Hijacking the Host Cell's Protein Homeostasis Network to Potentiate Influenza Evolution

Successful viral evolution hinges on the efficient sampling of protein sequences. This sampling permits the fixation of adaptive mutations, enabling evasion of immune responses and antiviral therapeutics. 1 Often, these mutations are destabilizing to the proteins in which they occur. Yet mutation propagation demands that the new, mutant viral proteins are correctly folded and functional so the virus can survive. Most viruses are minimalistic, lacking autonomous chaperones to facilitate protein folding and resolve this problem.
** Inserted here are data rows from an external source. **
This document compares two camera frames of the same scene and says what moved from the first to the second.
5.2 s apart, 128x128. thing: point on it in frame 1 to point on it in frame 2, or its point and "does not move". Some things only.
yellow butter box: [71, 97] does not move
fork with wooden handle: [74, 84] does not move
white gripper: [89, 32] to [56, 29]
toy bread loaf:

It is known that certain viral proteins, such as influenza RNA polymerase, leverage host chaperones to assist their assembly. 2 However, it is unknown how viral evolutionary capacity is influenced by the composition and activities of the host cell's protein homeostasis network. We hypothesize that viruses hijack the host cell's protein‐folding machinery to help fold their own proteins and will therefore be better able to accumulate destabilizing mutations when more host chaperones are present. We are testing this hypothesis by serially passaging influenza A in cells with distinct protein‐folding environments and quantifying the accumulation of mutations using next generation sequencing methods. Our early efforts suggest that influenza evolution is influenced by the host's protein‐folding environment, which could aid in the identification of novel antiviral targets. This project is funded by the Smith Family Foundation.